PROVIDED MATERIAL -
════════
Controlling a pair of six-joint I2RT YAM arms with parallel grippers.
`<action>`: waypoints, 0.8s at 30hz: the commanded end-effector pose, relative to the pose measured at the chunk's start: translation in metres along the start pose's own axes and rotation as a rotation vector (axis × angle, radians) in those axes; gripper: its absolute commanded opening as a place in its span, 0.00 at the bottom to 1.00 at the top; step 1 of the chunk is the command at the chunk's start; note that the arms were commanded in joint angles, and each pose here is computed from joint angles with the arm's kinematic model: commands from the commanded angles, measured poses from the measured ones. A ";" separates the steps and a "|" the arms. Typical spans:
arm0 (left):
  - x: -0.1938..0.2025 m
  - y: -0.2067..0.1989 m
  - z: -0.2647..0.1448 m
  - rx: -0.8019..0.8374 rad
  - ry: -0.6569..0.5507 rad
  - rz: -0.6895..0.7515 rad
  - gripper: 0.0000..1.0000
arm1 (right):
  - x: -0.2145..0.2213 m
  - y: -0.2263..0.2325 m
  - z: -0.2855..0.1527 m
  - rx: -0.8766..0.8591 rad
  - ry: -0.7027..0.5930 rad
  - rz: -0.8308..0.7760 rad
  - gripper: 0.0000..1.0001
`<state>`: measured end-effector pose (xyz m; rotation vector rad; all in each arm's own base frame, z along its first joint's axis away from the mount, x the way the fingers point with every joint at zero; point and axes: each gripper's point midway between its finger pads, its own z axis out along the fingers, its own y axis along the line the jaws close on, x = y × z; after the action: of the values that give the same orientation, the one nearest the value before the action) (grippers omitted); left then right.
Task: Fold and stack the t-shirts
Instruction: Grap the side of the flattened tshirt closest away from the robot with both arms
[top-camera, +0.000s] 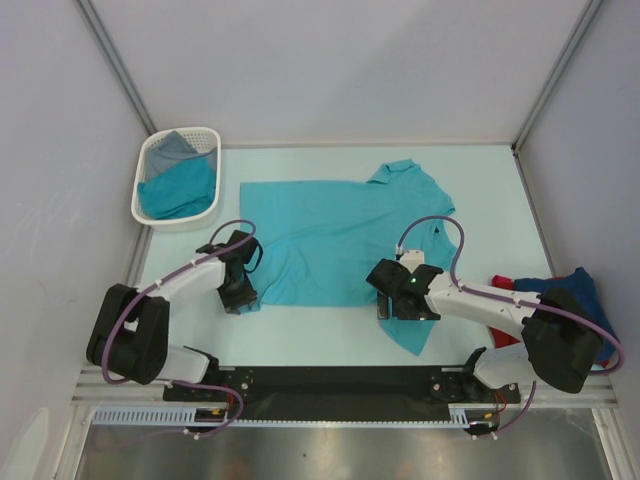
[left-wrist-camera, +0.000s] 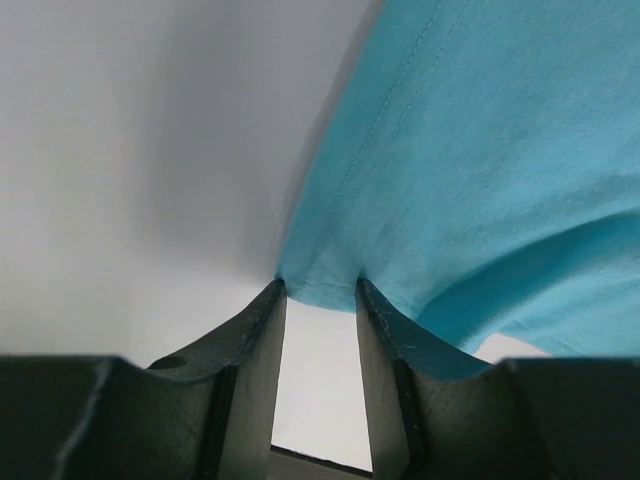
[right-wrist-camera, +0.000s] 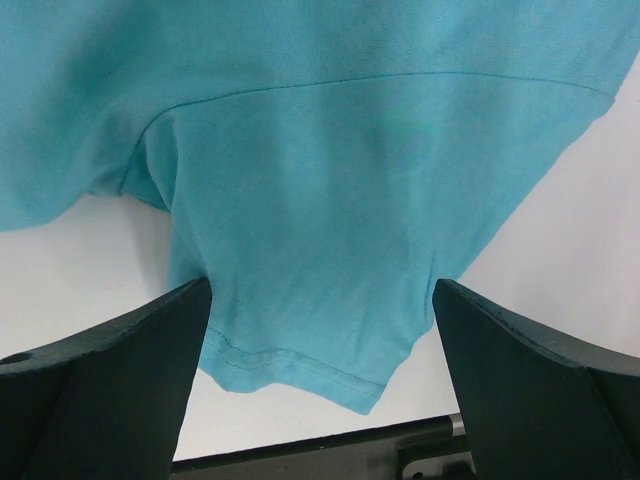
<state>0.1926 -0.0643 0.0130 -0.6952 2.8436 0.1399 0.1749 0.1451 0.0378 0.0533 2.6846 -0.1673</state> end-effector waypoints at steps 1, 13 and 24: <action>0.001 -0.001 0.003 0.008 0.010 -0.017 0.40 | -0.010 0.003 -0.005 -0.010 -0.025 0.022 1.00; 0.001 0.001 0.003 -0.010 0.015 -0.020 0.48 | -0.009 0.006 -0.003 -0.014 -0.020 0.020 1.00; 0.000 0.000 0.001 -0.001 0.009 -0.018 0.14 | -0.010 0.004 -0.005 -0.007 -0.024 0.027 1.00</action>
<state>0.1923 -0.0662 0.0124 -0.7031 2.8515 0.1222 0.1749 0.1452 0.0377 0.0541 2.6852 -0.1676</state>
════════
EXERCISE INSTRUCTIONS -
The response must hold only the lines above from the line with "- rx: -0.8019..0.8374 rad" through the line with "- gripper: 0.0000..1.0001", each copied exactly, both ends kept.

EXERCISE ANSWER -
  - rx: -0.8019..0.8374 rad
  - ry: -0.6569..0.5507 rad
  - rz: -0.6895..0.7515 rad
  - gripper: 0.0000..1.0000
arm1 (right):
  - x: -0.2145..0.2213 m
  - y: -0.2263..0.2325 m
  - z: -0.2855..0.1527 m
  - rx: -0.8766..0.8591 rad
  - ry: -0.7027..0.5930 rad
  - rz: -0.8308..0.7760 rad
  - gripper: 0.0000..1.0001

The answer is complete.